__What the task requires__. From the entries below, write out exactly the lines between the line holding "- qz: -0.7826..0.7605" and the line holding "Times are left", inclusive, excluding any pictures.
Content starts
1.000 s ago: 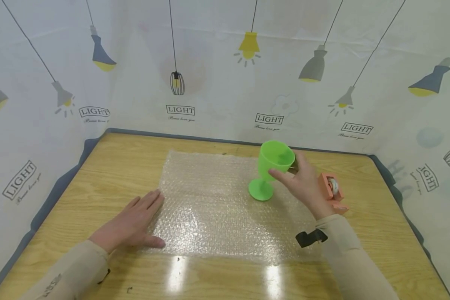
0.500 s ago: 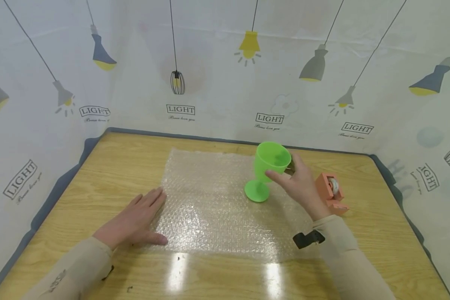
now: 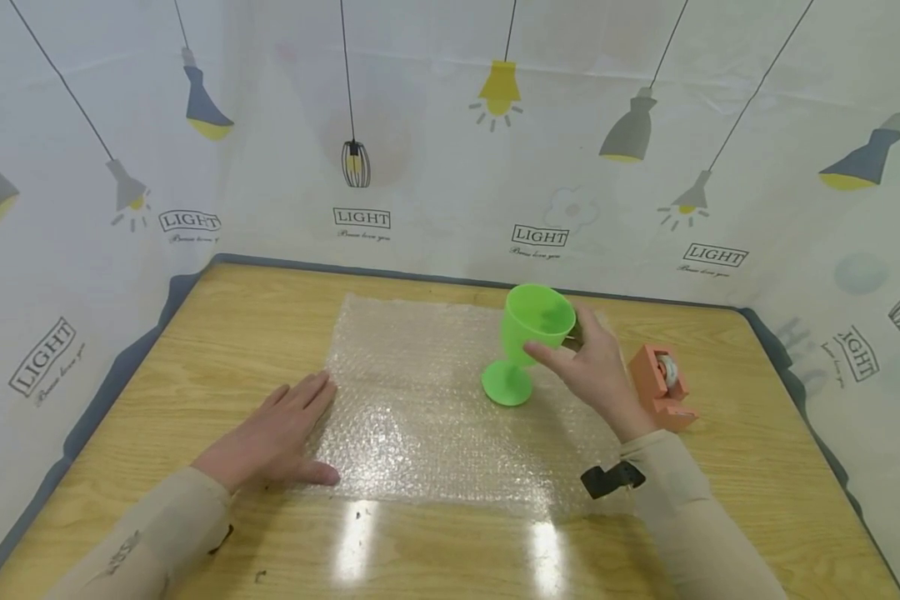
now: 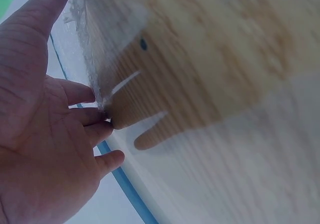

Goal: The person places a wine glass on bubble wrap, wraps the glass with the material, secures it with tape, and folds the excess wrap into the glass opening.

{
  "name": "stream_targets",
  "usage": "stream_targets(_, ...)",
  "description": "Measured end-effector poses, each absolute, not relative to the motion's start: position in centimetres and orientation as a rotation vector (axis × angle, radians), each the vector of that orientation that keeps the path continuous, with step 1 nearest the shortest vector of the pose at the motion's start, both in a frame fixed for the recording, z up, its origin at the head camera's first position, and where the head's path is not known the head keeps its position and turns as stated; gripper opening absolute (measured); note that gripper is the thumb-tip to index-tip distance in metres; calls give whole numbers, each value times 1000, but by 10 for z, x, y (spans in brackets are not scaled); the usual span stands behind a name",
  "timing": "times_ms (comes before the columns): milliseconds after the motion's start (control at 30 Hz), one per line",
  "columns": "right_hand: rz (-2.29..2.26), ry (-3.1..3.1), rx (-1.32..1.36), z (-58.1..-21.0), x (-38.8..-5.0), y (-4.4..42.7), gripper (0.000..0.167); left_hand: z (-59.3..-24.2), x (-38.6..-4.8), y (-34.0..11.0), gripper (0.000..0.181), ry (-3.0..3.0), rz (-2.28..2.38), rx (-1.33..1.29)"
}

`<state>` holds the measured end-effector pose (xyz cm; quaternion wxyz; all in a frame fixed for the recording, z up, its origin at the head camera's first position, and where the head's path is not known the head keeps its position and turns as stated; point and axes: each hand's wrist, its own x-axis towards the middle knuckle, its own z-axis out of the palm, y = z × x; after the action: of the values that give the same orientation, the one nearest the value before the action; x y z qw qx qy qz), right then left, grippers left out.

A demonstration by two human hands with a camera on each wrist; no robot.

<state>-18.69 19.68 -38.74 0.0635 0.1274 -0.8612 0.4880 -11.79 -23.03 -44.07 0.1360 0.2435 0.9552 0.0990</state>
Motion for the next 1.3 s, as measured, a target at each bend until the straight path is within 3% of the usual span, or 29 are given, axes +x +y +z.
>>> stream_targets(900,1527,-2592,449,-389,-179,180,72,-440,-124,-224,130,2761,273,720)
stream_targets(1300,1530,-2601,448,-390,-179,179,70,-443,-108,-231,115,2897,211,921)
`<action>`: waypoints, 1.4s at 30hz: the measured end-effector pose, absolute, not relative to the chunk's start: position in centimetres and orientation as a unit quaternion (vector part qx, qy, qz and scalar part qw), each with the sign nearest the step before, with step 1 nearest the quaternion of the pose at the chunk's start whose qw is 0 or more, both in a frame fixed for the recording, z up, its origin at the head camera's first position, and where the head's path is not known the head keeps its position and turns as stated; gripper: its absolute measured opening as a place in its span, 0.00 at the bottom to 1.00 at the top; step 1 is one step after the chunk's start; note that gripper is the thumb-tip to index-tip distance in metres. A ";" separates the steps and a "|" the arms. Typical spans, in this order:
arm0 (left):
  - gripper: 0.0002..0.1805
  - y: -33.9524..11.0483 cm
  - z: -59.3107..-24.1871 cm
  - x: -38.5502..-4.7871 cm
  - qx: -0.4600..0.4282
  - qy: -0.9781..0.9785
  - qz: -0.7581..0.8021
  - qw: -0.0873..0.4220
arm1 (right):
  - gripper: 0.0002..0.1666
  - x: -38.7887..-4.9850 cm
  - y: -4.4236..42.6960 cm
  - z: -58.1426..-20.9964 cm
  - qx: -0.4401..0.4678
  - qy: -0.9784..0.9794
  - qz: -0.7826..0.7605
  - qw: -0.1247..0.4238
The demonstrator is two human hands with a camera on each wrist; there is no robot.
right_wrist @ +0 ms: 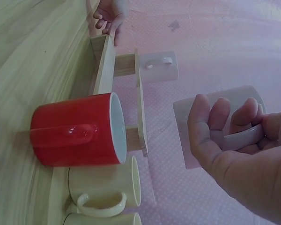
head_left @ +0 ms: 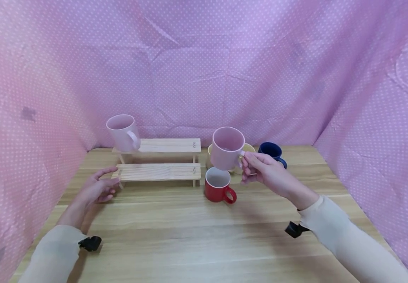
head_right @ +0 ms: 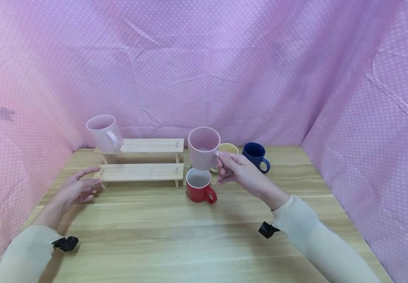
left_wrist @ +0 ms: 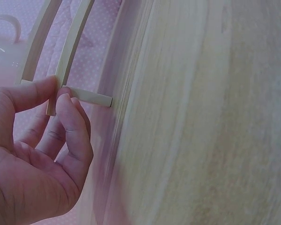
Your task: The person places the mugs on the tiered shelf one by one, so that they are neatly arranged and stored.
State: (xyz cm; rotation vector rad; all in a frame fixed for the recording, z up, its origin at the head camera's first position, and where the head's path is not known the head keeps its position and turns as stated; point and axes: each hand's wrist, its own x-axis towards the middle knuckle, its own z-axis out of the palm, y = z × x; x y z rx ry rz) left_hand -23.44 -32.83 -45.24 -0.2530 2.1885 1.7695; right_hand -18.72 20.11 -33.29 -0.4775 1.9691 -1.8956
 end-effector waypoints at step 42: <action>0.33 -33.1 -45.1 -23.8 -0.091 0.761 0.623 0.158 | 0.21 -29.6 0.2 -33.9 -0.105 0.661 -0.715 0.204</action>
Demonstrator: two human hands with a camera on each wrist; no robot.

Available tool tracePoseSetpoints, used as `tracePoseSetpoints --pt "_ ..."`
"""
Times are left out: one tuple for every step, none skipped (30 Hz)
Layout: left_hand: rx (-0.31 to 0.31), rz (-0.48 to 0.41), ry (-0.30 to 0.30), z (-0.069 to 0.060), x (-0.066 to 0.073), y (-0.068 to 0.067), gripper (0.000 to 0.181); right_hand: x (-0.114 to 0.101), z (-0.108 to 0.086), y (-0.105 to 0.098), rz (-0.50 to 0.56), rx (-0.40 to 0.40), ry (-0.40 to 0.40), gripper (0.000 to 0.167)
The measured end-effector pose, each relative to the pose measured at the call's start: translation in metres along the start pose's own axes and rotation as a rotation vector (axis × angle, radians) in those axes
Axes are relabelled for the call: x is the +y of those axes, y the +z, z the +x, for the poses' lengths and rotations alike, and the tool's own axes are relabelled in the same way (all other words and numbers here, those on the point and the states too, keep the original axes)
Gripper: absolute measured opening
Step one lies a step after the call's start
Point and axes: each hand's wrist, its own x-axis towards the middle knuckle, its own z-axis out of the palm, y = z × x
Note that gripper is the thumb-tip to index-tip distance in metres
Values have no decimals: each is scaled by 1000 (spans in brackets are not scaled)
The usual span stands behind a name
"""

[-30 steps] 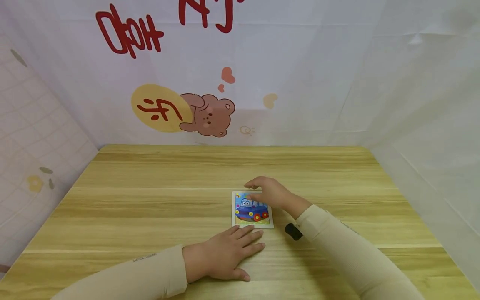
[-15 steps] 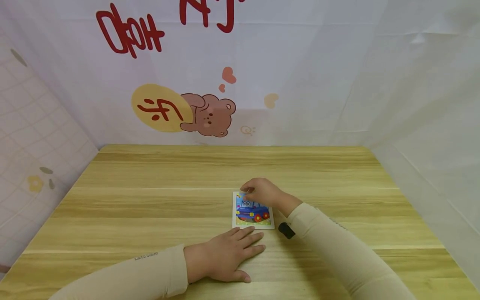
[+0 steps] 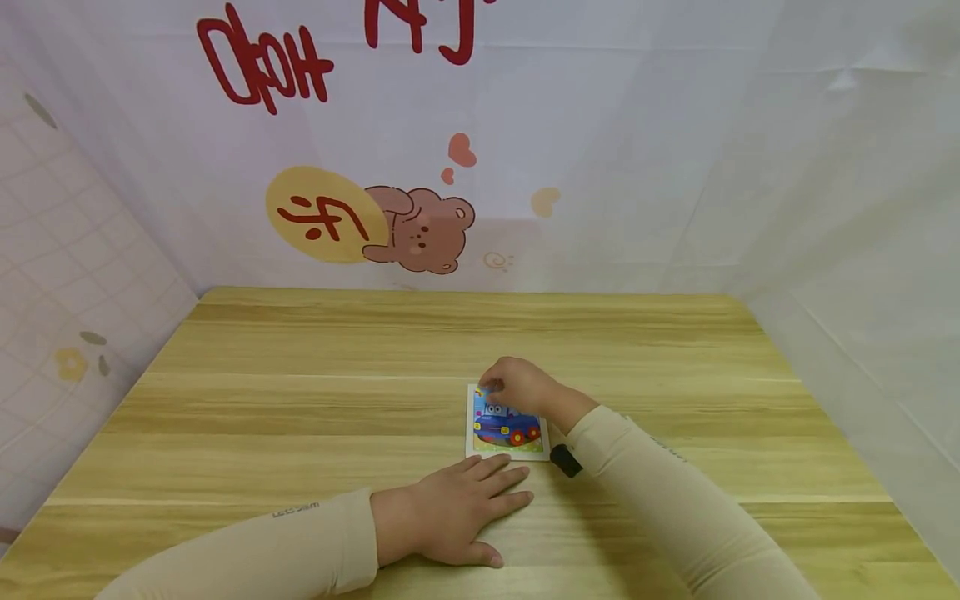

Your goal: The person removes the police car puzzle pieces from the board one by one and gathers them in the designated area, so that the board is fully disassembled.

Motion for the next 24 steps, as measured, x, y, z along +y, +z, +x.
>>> tracePoseSetpoints --pt "0 -1 0 0 0 0 74 0 1 0 -5 -2 -4 24" --pt "2 0 2 0 0 0 74 0 1 1 -9 -4 -7 24" --pt "3 1 3 0 0 0 74 -1 1 1 -11 -4 -8 24" --pt "5 4 3 0 0 0 74 -1 1 1 -12 -4 -8 24" --pt "6 5 4 0 0 0 74 -2 2 1 -9 -4 -8 23" --pt "9 7 5 0 0 0 74 -2 2 1 -3 -7 -6 22" --pt "11 7 5 0 0 -1 74 -3 2 2 4 -8 -5 22" --pt "12 7 4 0 0 -1 74 -3 2 2 9 -10 -3 21" --pt "12 7 4 0 0 0 74 -4 2 2 13 -11 -1 20" --pt "13 7 3 1 0 0 74 -5 3 2 16 -12 1 20" --pt "15 6 3 1 0 0 73 -5 3 2 20 -12 3 19" --pt "17 8 3 1 0 0 73 -6 3 2 21 -11 5 18" --pt "19 10 4 1 0 0 73 -6 4 2 18 -8 6 18" --pt "19 10 4 1 0 1 73 -6 4 3 17 -6 8 17" --pt "19 10 5 2 0 1 73 -6 4 3 16 -4 9 17" --pt "21 13 6 2 0 1 73 -6 4 3 16 -1 9 16" --pt "22 15 7 2 0 0 73 -6 5 3 17 1 10 16" --pt "22 16 9 2 -1 1 73 -5 5 3 17 3 9 15" --pt "21 15 9 2 -1 1 73 -5 5 3 20 4 10 15" --pt "18 14 9 2 -1 1 73 -5 6 3 26 5 11 14" --pt "17 15 9 2 -1 0 73 -5 6 4 31 6 12 13" --pt "14 14 10 2 -1 0 73 -5 6 3 36 6 12 13" --pt "11 12 9 2 -1 0 74 -5 6 3 42 6 13 12" --pt "5 9 8 2 -1 0 74 -5 7 3 47 7 13 12"
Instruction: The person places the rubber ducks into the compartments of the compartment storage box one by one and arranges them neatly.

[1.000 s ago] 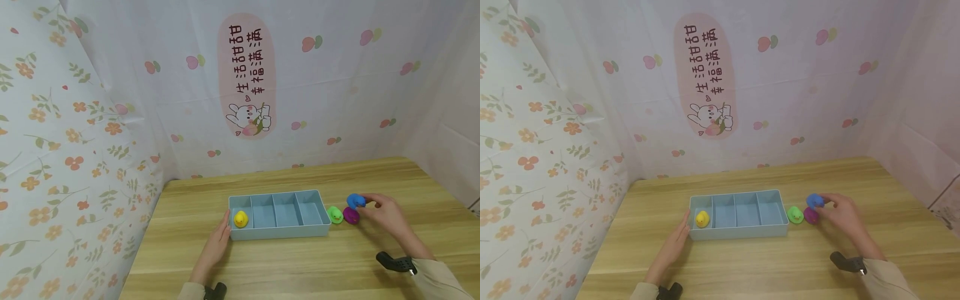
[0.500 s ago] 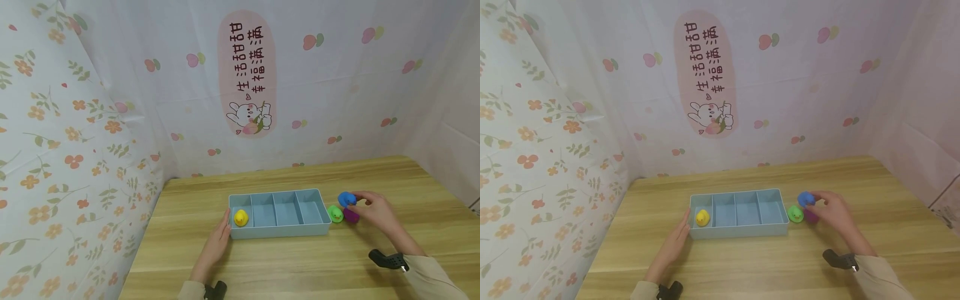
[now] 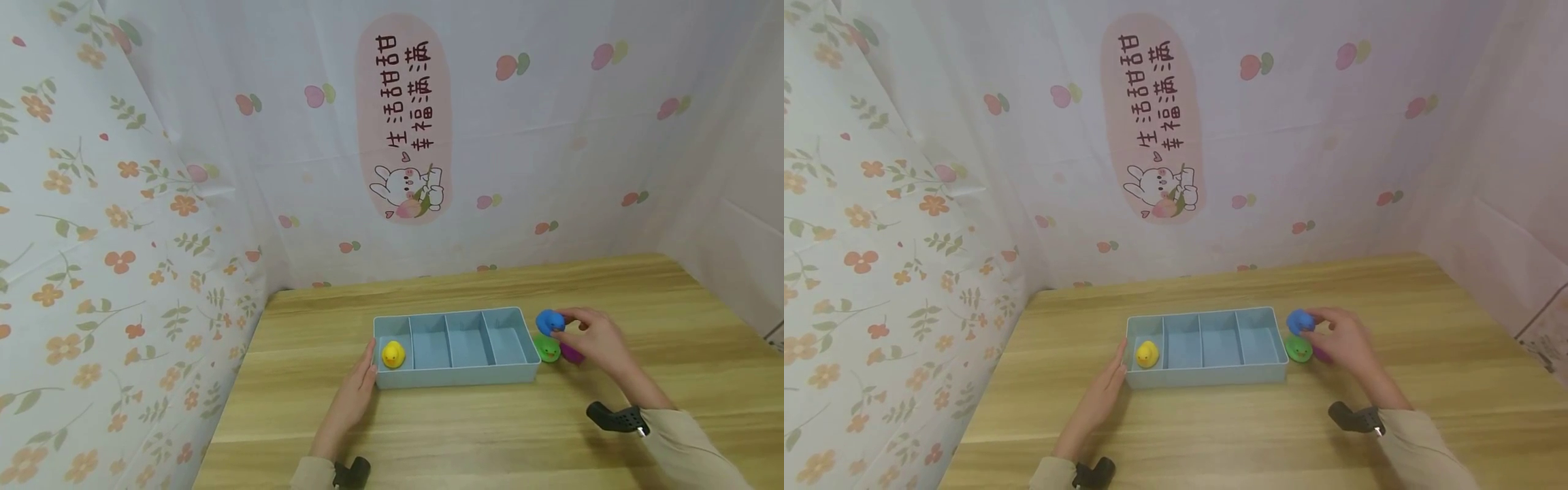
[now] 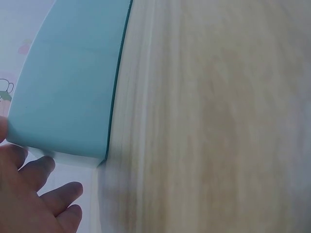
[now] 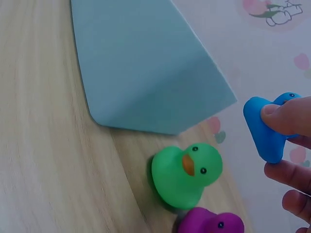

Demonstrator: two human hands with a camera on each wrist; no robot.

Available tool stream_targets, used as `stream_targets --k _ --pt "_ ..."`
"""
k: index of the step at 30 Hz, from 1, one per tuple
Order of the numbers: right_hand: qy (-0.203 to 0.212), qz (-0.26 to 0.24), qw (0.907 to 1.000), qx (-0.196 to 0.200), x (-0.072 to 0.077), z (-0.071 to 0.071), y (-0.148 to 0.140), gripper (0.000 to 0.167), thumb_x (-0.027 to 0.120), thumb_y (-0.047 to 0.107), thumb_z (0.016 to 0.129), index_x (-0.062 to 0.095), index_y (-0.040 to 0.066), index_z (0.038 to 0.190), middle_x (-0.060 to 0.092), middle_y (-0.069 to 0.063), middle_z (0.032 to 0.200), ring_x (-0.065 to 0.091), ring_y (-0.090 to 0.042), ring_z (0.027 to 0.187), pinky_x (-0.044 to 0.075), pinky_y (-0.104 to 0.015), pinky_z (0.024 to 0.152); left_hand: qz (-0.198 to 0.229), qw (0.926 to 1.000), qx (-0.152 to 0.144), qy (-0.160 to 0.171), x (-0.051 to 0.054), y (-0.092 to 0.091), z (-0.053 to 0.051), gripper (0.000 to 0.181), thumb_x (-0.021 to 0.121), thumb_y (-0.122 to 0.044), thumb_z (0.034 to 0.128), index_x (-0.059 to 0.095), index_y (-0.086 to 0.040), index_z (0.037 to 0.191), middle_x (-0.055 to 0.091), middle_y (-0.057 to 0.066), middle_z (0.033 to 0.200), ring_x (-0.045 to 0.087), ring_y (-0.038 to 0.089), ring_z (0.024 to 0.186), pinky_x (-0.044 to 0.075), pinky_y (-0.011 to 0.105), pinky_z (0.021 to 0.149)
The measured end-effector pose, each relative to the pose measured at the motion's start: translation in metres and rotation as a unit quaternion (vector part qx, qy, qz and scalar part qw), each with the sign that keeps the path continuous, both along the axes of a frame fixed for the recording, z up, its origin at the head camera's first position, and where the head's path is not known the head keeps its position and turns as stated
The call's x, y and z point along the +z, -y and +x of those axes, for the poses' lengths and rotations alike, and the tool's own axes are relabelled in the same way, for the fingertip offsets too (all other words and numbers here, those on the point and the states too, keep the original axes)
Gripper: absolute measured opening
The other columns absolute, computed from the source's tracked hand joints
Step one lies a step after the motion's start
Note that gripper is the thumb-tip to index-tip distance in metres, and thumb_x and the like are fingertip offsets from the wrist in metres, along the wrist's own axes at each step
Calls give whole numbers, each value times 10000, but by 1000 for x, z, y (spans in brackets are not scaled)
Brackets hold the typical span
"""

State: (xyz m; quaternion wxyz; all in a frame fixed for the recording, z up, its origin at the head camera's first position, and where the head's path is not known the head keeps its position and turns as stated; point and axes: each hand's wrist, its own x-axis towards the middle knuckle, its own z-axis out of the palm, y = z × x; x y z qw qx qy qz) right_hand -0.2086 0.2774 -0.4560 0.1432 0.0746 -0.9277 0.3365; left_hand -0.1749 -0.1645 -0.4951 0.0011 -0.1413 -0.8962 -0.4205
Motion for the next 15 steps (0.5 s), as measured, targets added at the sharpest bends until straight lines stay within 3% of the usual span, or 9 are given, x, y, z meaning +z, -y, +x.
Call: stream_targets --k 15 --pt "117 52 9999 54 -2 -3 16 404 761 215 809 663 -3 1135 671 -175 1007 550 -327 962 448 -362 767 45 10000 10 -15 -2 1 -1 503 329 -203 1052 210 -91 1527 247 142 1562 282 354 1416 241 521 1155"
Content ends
__Task result__.
  - qz: -0.7826..0.7605
  - qw: -0.1247..0.4238
The demonstrator is two human hands with a camera on each wrist; there is no robot.
right_wrist @ +0 ms: 
head_left @ +0 ms: 
head_right @ +0 ms: 
left_wrist @ +0 ms: 
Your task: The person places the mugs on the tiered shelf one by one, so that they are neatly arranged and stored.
State: (xyz cm; rotation vector rad; all in a frame fixed for the recording, z up, its origin at the head camera's first position, and where the head's path is not known the head keeps its position and turns as stated; point and axes: each hand's wrist, its own x-axis towards the middle knuckle, its own z-axis out of the palm, y = z × x; x y z rx ry rz) left_hand -23.44 -32.83 -45.24 -0.2530 2.1885 1.7695; right_hand -18.72 20.11 -33.29 -0.4775 1.9691 -1.8956
 end-effector waypoints at step 42: <action>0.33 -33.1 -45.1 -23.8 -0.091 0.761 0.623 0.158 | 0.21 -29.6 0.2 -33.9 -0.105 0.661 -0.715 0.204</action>
Demonstrator: two human hands with a camera on each wrist; no robot.

Available tool tracePoseSetpoints, used as `tracePoseSetpoints --pt "_ ..."`
"""
Times are left out: one tuple for every step, none skipped (30 Hz)

What came before makes up the full response.